Sunlight in Shadows

Disclaimer: Lost and its characters belong to JJ Abrams and ABC.

Summary: After running away from Jack in the jungle, Desmond runs into someone else. Takes place after 2x03, "Orientation."


Running, he's running, running between the trees, weaving in and out, running even though he knows he's hopelessly lost. He's only been out in the jungle once before, the day he followed Kelvin, and he's gotten turned around somewhere or maybe the trees get up and move at night when no one can see, hiding the formerly clear paths.

He keeps on running. He has to get as far away as he can. Even if he never draws near the Elizabeth again, he has to keep running.

He trips again. Falls again. He hits the ground hard. Swiftly he turns around to look, but there's no one there, no shouting doctor with a gun this time.

How much time has passed?

Is the alarm going off?

Is the magnet reaching out hungrily?

Is it a System Failure?

He starts to get up, and the world tilts all around him.

The trees really do move, he thinks.

And then he's gone.


When he wakes up, it's night. He can hear someone talking. It sounds like a woman. She isn't speaking English.

He knows he should be afraid. But he's so tired. He can't remember the last time he slept without fear of missing the alarm, of not pushing the button.

He closes his eyes and sleeps.

The morning is bright with sunlight. He blinks up at the light, mystified by the motes dancing in the beams. He's forgotten what real sunlight looks like.

The woman speaks again. "Qui êtes-vous? D'où êtes-vous venu?"

It takes a while for his brain to recall the words, dredged up from schooldays long lost and forgotten. Who are you? Where did you come from?

He always liked studying other languages. Learning about other places, faraway places, fascinated him. He wanted to travel and see those places, walk foreign shores, stare up at strange stars.

He never dreamed he would one day yearn for home with such passion that there was nothing left to wish for, nothing left to hope for.


Her name is Danielle. In her own way, she is beautiful. She is strong and lean and her fires have almost burned down to ash, but not yet. Some of the embers still blaze with surprising heat.

"Are you one of them?" she asks him.

"Are you one of the hostiles?" he asks her.

He stares at her and she does not blink, nor look away. But slowly she lowers the hand that has been dangerously near her rifle. "You cannot escape the island," she says.

"I have to," Desmond says. "I have to find a way."

"Why?" Danielle asks. She stares at him with bright eyes, the eyes of an animal left in the wilderness too long, gone back to its primal roots.

He wishes he could tell her about Penny. But he does not have the words. And he left the photograph behind, the sole evidence he has that Penny truly existed, that he did not make her up in his mind in a desperate attempt to give his life some meaning, to assign some purpose to his days.

Without the photograph, he is adrift. Lost.

Without her, he is nothing.

Helplessly he stares at Danielle. And although he has not said a word, she nods in perfect understanding. So he is spared from having to speak, after all.


They share a meal. Danielle cooks, hunched over the fire. Desmond watches her. He knows nothing about having to survive in the jungle. He doesn't know yet whether he should be grateful to Kelvin for that much, at least.

He tells her about Swan station and the button. She nods from time to time, but she is humming a little, a light little tune over and over, and he realizes she is not listening.

He doesn't care. It feels good to have someone to talk to again, even if that person doesn't talk back.

He asks her how she ended up on the island, and how long she has been here.

"Sixteen years," she says harshly. She stares out at the jungle, her eyes burning.

The sun sinks. The stars come out. Night falls. The darkness is absolute.

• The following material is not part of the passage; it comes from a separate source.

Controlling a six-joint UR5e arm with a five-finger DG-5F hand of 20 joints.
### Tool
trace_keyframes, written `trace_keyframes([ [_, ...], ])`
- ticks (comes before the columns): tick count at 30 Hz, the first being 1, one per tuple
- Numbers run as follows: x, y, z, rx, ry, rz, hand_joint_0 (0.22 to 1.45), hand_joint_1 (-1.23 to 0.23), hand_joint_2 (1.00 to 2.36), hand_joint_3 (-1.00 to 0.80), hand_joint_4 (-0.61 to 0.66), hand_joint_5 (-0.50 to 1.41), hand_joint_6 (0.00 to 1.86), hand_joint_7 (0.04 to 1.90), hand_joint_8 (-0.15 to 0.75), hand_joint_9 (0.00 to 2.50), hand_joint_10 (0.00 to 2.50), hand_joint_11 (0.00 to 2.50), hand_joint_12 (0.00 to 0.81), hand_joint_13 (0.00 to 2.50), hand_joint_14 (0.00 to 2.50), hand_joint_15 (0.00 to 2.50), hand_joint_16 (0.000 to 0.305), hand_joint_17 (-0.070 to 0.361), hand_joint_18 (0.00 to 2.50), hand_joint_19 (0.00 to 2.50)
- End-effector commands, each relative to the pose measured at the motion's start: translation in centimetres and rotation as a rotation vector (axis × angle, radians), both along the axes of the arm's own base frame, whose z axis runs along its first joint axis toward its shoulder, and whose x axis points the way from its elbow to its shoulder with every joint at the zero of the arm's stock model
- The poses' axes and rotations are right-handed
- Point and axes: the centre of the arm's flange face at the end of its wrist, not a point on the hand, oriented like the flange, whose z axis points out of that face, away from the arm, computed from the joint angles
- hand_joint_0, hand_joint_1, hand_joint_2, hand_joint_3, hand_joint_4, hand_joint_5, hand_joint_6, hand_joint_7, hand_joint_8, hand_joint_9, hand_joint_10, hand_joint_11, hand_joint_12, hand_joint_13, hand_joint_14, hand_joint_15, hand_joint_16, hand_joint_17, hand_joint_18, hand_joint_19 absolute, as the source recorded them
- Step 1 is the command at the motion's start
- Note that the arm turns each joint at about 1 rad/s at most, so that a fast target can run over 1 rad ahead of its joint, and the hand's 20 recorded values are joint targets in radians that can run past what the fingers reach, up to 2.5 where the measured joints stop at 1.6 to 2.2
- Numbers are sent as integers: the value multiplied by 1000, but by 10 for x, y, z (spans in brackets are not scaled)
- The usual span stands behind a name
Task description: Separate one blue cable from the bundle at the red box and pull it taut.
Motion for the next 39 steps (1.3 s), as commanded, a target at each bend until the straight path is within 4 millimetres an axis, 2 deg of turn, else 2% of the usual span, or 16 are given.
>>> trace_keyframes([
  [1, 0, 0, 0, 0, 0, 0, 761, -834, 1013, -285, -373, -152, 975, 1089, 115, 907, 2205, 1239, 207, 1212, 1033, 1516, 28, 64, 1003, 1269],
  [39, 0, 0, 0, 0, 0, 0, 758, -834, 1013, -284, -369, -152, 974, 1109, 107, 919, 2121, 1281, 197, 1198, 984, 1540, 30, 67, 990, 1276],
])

He wakes with a start, hearing the alarm so close so loud it's too late! Gasping in terror, he struggles to sit up, to reach the computer, to push the button.

She stops him. She whispers in French, easing him back down.

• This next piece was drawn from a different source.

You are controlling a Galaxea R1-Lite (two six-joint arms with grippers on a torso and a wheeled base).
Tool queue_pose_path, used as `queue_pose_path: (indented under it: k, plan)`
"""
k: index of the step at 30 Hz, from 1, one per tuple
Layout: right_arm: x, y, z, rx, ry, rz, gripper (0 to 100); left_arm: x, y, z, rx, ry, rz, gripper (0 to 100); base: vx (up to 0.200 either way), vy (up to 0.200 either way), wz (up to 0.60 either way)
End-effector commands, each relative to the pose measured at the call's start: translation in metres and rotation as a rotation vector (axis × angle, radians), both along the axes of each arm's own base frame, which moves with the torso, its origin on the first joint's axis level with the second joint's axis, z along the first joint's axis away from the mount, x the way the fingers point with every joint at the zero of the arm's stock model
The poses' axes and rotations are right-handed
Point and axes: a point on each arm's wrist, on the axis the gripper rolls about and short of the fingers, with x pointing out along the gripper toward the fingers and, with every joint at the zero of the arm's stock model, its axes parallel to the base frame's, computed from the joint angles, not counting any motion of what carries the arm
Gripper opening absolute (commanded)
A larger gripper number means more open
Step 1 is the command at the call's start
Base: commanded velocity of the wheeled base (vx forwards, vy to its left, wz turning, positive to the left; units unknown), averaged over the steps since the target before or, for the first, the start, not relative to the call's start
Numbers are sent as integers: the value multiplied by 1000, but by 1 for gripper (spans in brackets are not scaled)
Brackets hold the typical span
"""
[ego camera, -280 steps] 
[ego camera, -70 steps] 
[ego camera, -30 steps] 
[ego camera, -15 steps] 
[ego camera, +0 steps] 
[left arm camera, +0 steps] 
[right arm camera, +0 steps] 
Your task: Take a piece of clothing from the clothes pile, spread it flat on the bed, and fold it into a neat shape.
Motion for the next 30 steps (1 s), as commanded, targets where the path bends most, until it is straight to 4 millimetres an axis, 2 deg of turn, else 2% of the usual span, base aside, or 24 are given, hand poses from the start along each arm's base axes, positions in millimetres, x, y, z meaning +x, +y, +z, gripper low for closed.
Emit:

He pulls her close. He closes his eyes and says her name.

She doesn't seem to mind that it's not her name.


In the morning she draws a crude map in the earth. She tells him the cove with the Elizabeth should only be a few miles away. He can find it easily.

He asks her to come with him.

She looks away. "I can't," she says.

He leaves while it's still early, before the heat of the sun is too intense. He walks with confidence, sure that he knows the way now.

Before long, he's running again.


END

Author's Note: Many thanks to Dev, who gave me the title for this story, and her endless patience with me.